KMPG has signed up as Microsoft’s third major datacentre customer in New Zealand after Fonterra and BNZ.
KMPG and Microsoft signed a US$5.5 billion deal in 2019 but this new agreement will see the professional services firm move its cloud services to Microsoft’s NZ datacentre, which are currently hosted by Microsoft’s Azure cloud platform in Australia.
Microsoft is yet to confirm when its Auckland datacentre, announced in May last year, will open.
“Microsoft datacentre regions are large-scale and complex infrastructure projects,” a Microsoft spokesperson told BusinessDesk.
“We will provide more accurate availability dates once we’re further along in this project.”
NZ cloud customers currently cannot store their data or host their cloud services on shore with major US providers Amazon, Google, or Microsoft, as they do not yet have physical datacentre infrastructure in the country.
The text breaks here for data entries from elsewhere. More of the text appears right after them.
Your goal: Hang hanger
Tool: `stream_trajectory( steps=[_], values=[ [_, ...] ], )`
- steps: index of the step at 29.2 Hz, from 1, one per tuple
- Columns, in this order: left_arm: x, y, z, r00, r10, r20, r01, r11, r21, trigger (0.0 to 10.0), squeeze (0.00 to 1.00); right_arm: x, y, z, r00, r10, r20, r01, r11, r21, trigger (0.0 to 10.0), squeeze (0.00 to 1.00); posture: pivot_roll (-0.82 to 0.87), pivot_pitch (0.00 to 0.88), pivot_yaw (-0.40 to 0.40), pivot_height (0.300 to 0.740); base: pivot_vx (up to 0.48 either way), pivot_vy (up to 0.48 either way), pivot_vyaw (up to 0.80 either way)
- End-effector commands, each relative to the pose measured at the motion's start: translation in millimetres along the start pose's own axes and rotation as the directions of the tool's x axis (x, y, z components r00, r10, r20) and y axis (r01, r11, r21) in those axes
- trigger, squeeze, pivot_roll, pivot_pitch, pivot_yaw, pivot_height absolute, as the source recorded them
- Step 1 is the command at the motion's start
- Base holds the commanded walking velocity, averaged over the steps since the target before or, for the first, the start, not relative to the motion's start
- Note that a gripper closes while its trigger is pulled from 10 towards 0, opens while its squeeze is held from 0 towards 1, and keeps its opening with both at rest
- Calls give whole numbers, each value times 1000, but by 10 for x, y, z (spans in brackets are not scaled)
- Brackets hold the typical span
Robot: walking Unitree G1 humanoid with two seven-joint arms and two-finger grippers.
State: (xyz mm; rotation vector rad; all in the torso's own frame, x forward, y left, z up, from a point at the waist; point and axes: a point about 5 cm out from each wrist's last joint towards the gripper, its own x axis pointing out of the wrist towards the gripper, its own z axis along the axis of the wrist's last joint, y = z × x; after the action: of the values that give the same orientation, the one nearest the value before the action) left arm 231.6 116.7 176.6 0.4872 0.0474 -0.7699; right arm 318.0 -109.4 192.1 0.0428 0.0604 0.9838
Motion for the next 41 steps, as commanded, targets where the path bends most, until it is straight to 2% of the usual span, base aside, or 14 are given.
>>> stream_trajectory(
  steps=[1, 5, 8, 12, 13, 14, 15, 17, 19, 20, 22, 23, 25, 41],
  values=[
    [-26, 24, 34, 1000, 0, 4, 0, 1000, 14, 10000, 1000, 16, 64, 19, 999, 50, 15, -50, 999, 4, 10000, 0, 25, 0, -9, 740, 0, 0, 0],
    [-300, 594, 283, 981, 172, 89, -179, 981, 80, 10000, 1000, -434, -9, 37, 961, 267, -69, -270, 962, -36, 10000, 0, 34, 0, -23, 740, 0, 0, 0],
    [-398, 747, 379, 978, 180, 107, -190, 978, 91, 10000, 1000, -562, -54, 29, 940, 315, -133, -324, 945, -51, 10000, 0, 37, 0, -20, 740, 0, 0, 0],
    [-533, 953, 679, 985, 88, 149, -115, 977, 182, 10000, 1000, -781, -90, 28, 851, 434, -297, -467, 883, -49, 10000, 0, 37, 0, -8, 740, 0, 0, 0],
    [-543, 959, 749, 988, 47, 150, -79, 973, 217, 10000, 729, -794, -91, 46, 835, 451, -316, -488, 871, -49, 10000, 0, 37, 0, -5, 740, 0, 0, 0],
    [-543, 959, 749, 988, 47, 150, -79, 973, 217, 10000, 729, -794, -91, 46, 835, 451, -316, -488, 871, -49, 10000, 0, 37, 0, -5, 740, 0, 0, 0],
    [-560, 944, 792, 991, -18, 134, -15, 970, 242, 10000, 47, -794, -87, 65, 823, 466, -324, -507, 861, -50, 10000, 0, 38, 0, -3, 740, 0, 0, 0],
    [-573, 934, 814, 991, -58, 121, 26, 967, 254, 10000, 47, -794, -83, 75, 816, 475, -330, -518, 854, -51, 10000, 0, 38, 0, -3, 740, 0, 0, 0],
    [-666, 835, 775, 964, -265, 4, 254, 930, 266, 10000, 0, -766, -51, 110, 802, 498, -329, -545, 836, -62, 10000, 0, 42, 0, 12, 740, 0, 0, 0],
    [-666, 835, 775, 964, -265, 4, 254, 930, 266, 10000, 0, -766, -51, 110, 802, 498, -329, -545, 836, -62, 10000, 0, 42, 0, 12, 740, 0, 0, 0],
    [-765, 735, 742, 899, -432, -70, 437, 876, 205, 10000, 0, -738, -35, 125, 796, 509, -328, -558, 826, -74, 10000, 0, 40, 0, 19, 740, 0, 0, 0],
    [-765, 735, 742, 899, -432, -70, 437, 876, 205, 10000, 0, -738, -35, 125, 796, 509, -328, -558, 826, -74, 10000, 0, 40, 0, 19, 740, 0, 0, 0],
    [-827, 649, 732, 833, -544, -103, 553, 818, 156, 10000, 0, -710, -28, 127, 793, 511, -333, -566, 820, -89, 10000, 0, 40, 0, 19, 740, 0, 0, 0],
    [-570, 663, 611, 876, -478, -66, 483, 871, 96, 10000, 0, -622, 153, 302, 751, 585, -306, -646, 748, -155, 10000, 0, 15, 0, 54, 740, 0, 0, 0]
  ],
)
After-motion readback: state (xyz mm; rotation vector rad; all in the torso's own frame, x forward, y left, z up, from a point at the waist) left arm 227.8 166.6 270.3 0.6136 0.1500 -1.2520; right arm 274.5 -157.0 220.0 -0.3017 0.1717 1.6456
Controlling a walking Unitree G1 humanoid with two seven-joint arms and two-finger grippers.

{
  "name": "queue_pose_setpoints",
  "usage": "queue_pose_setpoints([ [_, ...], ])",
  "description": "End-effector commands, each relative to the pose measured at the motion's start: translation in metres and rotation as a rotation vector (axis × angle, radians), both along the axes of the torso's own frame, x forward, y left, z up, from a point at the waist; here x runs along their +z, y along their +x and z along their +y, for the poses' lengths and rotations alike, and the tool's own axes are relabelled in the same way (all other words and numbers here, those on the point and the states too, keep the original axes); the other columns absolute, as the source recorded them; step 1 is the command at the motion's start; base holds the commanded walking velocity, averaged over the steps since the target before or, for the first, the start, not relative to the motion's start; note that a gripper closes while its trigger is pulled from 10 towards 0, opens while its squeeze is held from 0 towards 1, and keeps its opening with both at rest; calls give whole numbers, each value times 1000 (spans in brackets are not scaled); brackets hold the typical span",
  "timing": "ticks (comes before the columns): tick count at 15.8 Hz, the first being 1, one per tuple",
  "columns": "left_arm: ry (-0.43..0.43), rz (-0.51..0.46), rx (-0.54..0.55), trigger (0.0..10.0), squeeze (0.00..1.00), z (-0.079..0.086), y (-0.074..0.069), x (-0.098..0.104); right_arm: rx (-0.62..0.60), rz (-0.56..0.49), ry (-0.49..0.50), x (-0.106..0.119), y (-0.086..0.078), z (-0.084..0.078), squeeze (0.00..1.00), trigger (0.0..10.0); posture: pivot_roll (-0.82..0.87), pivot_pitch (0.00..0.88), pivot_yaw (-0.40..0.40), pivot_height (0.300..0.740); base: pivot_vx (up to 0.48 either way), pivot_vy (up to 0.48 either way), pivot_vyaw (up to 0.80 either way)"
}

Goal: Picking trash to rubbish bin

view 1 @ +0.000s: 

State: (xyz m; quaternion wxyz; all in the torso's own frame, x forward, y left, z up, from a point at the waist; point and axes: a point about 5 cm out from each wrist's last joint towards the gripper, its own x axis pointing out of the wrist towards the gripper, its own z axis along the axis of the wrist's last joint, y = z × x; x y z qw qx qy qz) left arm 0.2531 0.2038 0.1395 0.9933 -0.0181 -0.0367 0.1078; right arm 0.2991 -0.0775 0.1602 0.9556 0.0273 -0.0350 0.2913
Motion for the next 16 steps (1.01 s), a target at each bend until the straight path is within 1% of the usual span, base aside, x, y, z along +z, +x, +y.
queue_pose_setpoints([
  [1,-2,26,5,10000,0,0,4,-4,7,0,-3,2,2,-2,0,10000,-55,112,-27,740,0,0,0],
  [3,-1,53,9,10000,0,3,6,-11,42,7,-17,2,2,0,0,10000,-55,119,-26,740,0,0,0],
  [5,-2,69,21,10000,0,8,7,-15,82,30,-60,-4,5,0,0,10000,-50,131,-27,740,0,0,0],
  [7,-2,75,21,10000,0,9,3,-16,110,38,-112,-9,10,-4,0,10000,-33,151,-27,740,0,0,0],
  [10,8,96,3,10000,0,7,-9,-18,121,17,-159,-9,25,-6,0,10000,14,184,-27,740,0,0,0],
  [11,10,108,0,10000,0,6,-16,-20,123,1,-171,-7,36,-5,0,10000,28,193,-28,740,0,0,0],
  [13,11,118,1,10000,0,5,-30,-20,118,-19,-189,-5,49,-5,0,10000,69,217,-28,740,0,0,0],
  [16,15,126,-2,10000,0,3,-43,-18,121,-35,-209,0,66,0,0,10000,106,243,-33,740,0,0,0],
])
Amazon opened an edge location last year and Google did similar last month, though this is short of a full datacentre. Instead, local physical infrastructure is used to transfer data between on-premises networks of customers to the host’s private cloud network, and data remains stored overseas.
Storing data physically on shore avoids sovereignty issues over data being hosted overseas and can add protections under NZ law.
Issues arose in 2019 when the NZ government delayed its move to Microsoft 365 cloud services as it worked out how to deal with government data being stored offshore in an Australian datacentre.
Microsoft said the new local partnership will allow KPMG to improve decision-making, increase productivity, and achieve cost efficiencies.
Locally stored data usually reduces latency, in this case the delay between a request and a cloud provider’s response.
“KPMG must continuously digitally transform ourselves and help our clients and communities to do the same,” KPMG NZ chief executive Godfrey Boyce said.
“By partnering with Microsoft, we can not only advise on cloud strategy, but also facilitate end-to-end cloud migration enhanced with analytics, AI and digital technology.”
“One of the things Microsoft has in common with KPMG is our passion for helping local organisations realise the massive gains digital technologies and cloud are set to bring, so all our communities in Aotearoa can share a better future,” said Microsoft NZ managing director Vanessa Sorenson.
“That’s why this partnership is so important – a business of the global scale and reach of KPMG has the power to really drive change across all levels of our organisations and accelerate our recovery”.